Northam Community Men's Shed shares simple message for Men's Health Week

Peter Cox, Don Lee, Kevin Holland and Cliff Simpson.
Peter Cox, Don Lee, Kevin Holland and Cliff Simpson.

Northam Community Men's Shed hosted a bowel cancer screening event as a part of Men's Health Week 2019, to encourage more men to complete the free life-saving test and talk about bowel cancer, as figures reveal only four in 10 eligible Australians are participating in the National Bowel Cancer Screening Program.

Northam Community Men's Shed president Rob Fraser said the event provided a great opportunity for men to talk about bowel cancer and the free screening test sent in the mail.
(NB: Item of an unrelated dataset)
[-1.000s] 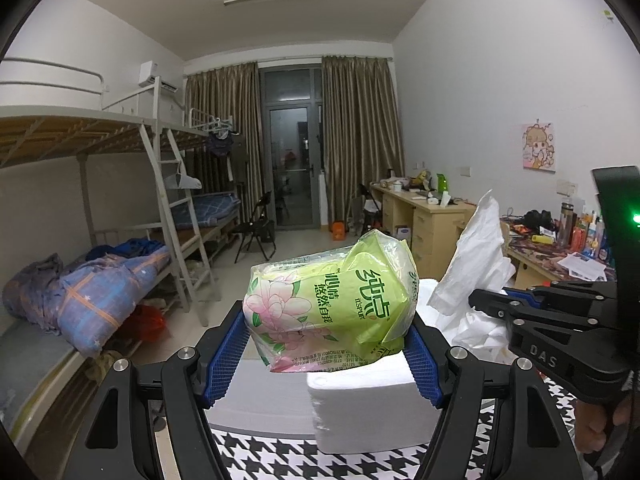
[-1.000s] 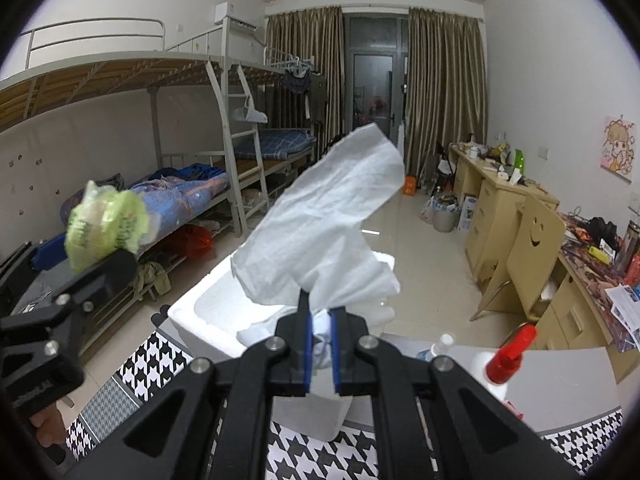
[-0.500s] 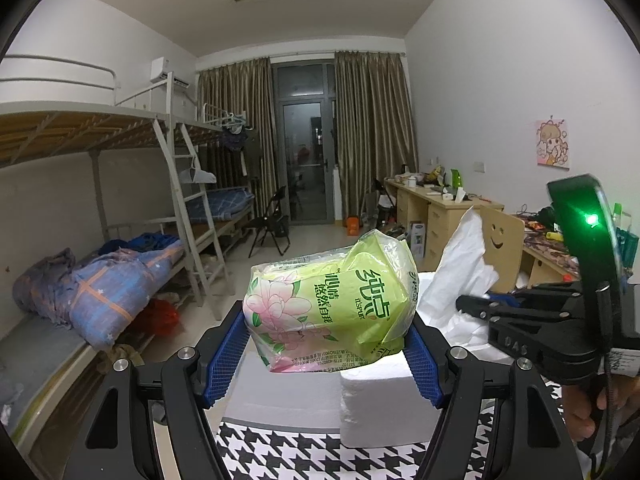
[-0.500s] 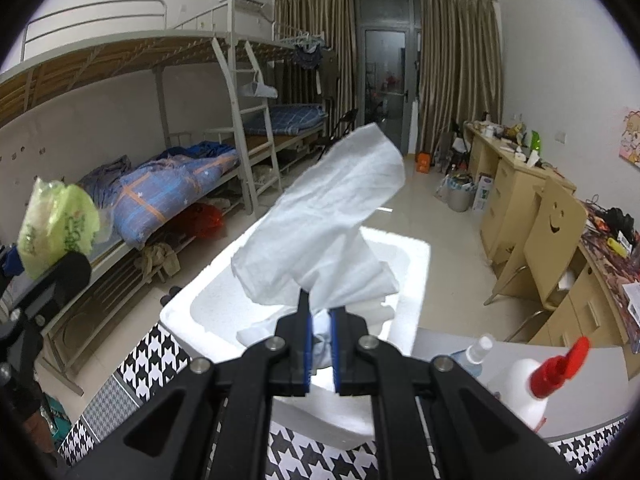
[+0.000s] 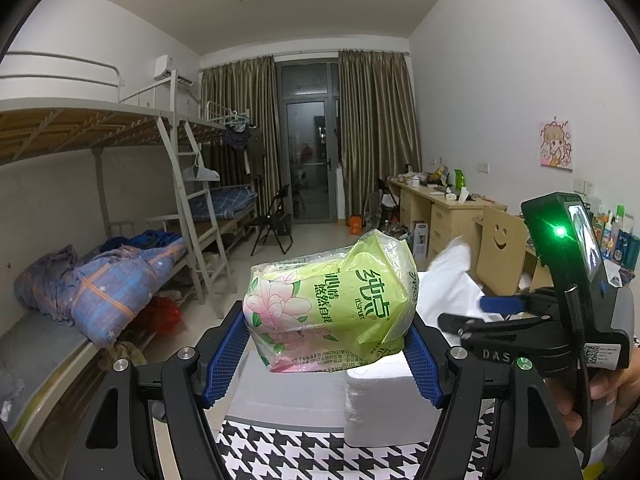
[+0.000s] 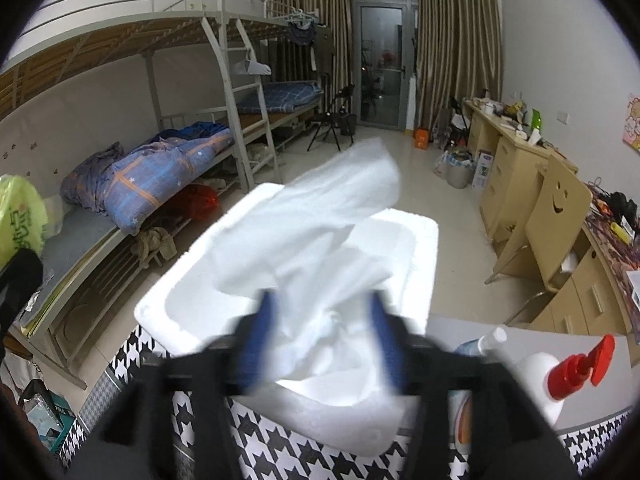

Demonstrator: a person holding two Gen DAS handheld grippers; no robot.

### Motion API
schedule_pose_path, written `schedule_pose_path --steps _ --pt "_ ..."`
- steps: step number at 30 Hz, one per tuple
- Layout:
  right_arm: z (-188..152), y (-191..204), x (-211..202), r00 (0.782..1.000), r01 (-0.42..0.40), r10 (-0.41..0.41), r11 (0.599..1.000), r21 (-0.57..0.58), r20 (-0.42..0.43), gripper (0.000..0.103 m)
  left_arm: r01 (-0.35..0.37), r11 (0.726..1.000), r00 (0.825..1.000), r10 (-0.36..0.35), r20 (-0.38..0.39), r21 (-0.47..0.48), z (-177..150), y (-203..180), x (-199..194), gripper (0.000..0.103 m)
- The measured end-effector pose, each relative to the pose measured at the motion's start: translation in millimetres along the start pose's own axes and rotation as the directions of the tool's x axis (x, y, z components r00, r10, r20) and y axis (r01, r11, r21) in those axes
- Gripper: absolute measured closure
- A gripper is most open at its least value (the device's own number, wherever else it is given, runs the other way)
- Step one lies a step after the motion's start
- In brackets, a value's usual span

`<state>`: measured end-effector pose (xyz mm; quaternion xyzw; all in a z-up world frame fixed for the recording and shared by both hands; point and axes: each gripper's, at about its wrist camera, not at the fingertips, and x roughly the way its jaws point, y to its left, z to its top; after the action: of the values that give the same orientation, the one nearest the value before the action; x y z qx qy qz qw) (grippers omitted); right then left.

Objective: Organize soft objects
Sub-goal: 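Open the right gripper to drop the white tissue into the foam box, then hold the green pack above the foam box with the left gripper while the right withdraws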

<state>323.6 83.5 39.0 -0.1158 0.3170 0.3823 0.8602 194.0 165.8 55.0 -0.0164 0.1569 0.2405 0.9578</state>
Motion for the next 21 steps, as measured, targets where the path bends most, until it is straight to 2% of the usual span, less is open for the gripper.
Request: schedule_pose_path --steps 1,9,15,21 --pt "0 -1 -2 1.0 -0.012 0.012 1.0 0.007 0.005 0.028 0.002 1.0 1.0 -0.002 -0.001 0.001 0 0 0 0.029" --pt "1 2 -6 1.0 -0.012 0.012 1.0 0.002 0.004 0.028 0.001 1.0 1.0 -0.001 -0.001 0.008 -2 -1 1 0.029" --pt "1 -2 -20 0.999 -0.014 0.014 1.0 0.018 0.038 0.027 0.013 1.0 1.0 -0.013 -0.002 0.014 -2 -2 4 0.029" --pt "1 -2 -35 0.997 0.012 -0.014 1.0 0.022 0.079 0.018 0.034 0.999 0.999 -0.034 -0.007 0.013 -2 0 7 0.029"
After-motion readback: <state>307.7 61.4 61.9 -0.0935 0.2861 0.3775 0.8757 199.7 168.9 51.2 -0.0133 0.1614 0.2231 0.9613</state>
"Bowel cancer is Western Australia's second most common cause of cancer death for men, the first being lung cancer," he said.

"Around one-in-12 Australians will develop bowel cancer in their lifetime.

"When you receive the free test in the mail, don't put it in the cupboard and forget about it - delaying can easily become ignoring, forgetting and ultimately not doing."

The bowel cancer screening test detects blood in poo which can be a sign of pre-cancerous lesions and cancers in the early stages, and often these don't have any symptoms.

More than 90 per cent of bowel cancer cases can be successfully treated if caught in the early stages.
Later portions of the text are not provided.